Assigned task => Repeat the listing below word for word, stopping after the line that contains "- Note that".

[[ Material provided, beginning ]]

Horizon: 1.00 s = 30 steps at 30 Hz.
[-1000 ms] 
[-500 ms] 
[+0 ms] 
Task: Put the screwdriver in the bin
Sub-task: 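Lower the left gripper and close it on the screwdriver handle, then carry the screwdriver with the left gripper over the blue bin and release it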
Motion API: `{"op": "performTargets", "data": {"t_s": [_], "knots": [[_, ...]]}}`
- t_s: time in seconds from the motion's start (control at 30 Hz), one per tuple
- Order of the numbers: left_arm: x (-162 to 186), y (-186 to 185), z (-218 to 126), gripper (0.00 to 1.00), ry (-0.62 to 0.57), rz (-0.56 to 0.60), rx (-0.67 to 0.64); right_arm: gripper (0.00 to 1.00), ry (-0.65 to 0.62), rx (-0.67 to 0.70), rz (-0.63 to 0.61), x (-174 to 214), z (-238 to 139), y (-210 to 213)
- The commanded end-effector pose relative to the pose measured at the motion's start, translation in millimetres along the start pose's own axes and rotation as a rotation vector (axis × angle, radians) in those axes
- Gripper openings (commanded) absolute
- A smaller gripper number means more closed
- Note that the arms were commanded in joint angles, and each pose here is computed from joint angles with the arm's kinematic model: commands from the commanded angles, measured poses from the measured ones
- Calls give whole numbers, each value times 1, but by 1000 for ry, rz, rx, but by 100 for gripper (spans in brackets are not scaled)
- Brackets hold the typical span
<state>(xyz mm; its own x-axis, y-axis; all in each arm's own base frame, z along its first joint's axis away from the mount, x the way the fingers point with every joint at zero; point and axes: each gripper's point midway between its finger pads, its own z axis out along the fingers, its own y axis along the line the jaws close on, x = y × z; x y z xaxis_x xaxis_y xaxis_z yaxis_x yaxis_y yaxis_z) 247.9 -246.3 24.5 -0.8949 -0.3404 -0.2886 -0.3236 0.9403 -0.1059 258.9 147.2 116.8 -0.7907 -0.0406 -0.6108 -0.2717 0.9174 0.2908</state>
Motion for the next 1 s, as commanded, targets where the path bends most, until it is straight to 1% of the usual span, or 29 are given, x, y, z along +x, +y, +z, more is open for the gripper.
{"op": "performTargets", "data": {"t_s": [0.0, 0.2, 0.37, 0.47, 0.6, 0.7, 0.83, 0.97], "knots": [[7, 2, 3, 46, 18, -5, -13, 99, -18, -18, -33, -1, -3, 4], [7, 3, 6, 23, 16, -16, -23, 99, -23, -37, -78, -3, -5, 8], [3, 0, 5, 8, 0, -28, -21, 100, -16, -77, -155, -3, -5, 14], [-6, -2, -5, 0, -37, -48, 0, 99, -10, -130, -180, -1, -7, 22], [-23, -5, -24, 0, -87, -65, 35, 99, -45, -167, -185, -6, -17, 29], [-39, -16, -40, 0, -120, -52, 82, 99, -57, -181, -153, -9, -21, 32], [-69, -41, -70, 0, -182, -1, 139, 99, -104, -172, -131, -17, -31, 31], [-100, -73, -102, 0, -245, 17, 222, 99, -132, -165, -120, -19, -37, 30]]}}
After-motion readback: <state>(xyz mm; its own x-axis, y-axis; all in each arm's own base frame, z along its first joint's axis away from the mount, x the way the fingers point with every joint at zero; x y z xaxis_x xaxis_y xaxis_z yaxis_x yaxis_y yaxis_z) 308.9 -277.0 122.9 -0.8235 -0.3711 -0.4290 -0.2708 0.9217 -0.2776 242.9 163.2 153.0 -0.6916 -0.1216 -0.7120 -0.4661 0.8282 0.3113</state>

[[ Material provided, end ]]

Task answer =>
Horizon: 1.00 s = 30 steps at 30 Hz.
[-1000 ms] 
[-500 ms] 
[+0 ms] 
Task: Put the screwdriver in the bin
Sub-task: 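Lower the left gripper and close it on the screwdriver handle, then carry the screwdriver with the left gripper over the blue bin and release it
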Motion API: `{"op": "performTargets", "data": {"t_s": [_], "knots": [[_, ...]]}}`
- t_s: time in seconds from the motion's start (control at 30 Hz), one per tuple
- Order of the numbers: left_arm: x (-162 to 186), y (-186 to 185), z (-218 to 126), gripper (0.00 to 1.00), ry (-0.62 to 0.57), rz (-0.56 to 0.60), rx (-0.67 to 0.64); right_arm: gripper (0.00 to 1.00), ry (-0.65 to 0.62), rx (-0.67 to 0.70), rz (-0.63 to 0.61), x (-174 to 214), z (-238 to 139), y (-210 to 213)
- The commanded end-effector pose relative to the pose measured at the motion's start, translation in millimetres along the start pose's own axes and rotation as a rotation vector (axis × angle, radians) in those axes
- Gripper openings (commanded) absolute
- A smaller gripper number means more closed
- Note that the arms were commanded in joint angles, and each pose here is computed from joint angles with the arm's kinematic model: commands from the commanded angles, measured poses from the measured ones

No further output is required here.